Nationalrat setzt Zeichen gegen zu hohe Regulierungskosten

Der Nationalrat hat am Montag ein Zeichen für die Reduktion von Regulierungskosten gesetzt. Er nahm zwei Vorstösse aus den Reihen der SVP an.
27.02.2017 19:59

Zum einen sollen IT-Systeme beim Zoll dazu beitragen, dass Zoll-Veranlagungsverfahren effizienter werden und die Unternehmen entlastet werden. Darüber muss noch der Ständerat befinden.

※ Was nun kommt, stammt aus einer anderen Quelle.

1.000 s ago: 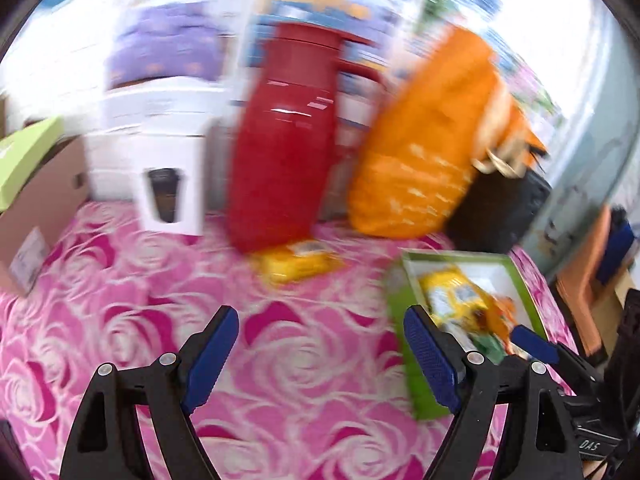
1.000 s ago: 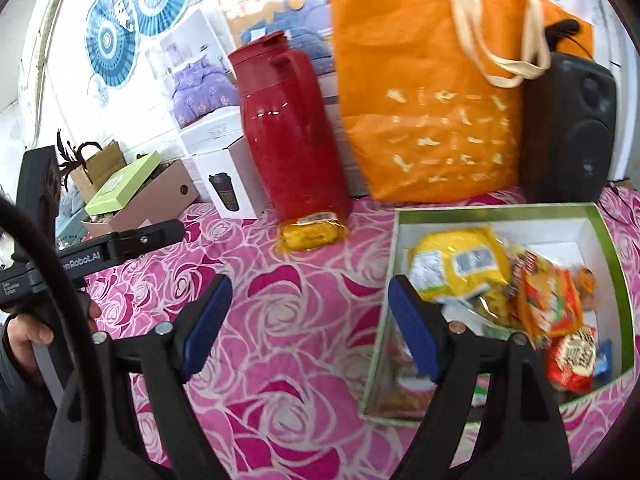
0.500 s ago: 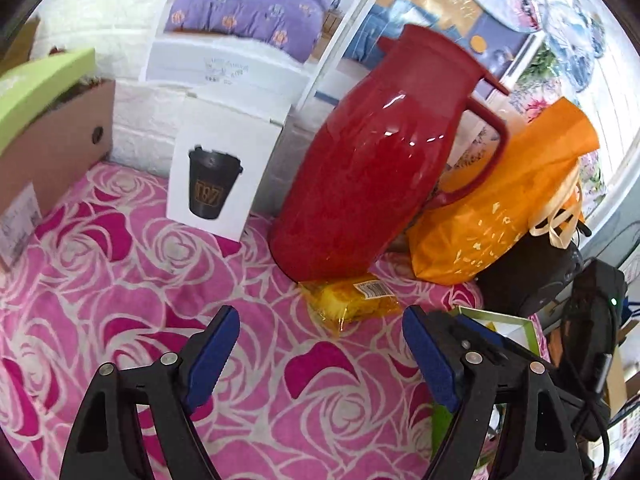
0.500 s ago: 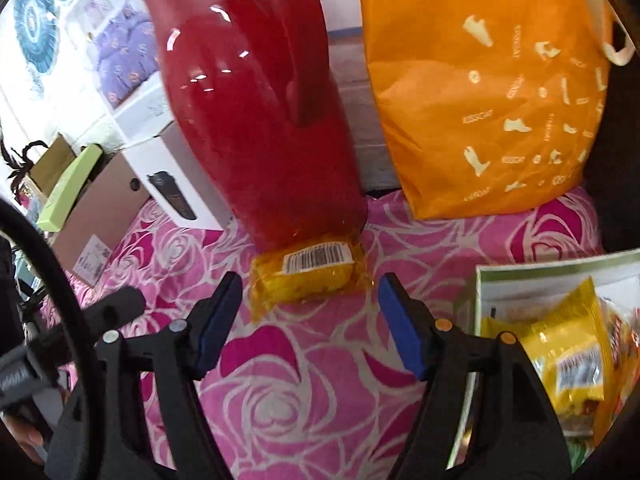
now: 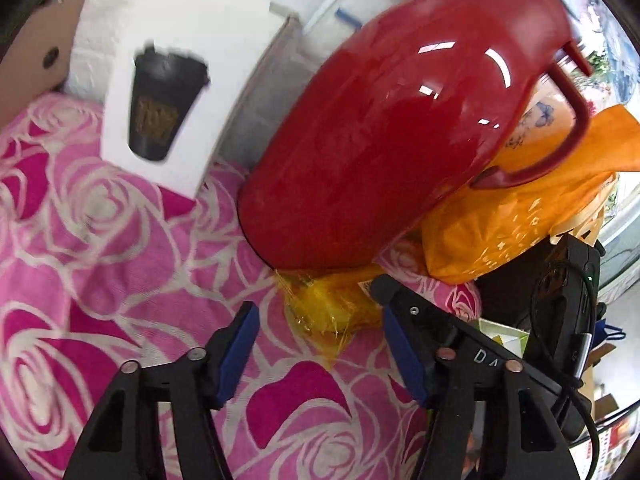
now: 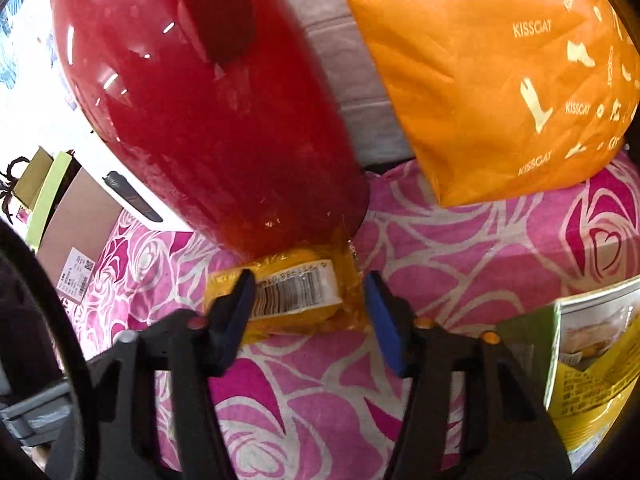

Zum anderen hat der Nationalrat den Bundesrat mit einem Postulat beauftragt, in Zusammenarbeit mit den Kantonen Vorschläge zur Harmonisierung von Verfahren, Fristen und Zahlungsintervallen zu erarbeiten, um die Regulierungskosten bei der Unternehmensbesteuerung zu senken.

Beide Vorstösse stammen von Thomas de Courten (SVP/BL). Veranlagungen durch den Zoll kosteten die Unternehmen im Jahr rund 500 Millionen Franken, argumentierte er. Könnten diese Verfahren vermehrt elektronisch durchgeführt werden, könnte das die Belastung erheblich senken.

Finanzminister Ueli Maurer plädierte für ein Nein zur Motion und zum Postulat aus dem Jahr 2015. Beide seien "im Kern" erfüllt, sagte er. Der Bundesrat habe bereits eine Vorlage verabschiedet, um den gesamten Zoll zu digitalisieren. Und er werde in der zweiten Jahreshälfte einen Bericht vorlegen, in welchem es auch um eine Harmonisierung bei den Unternehmenssteuern gehe.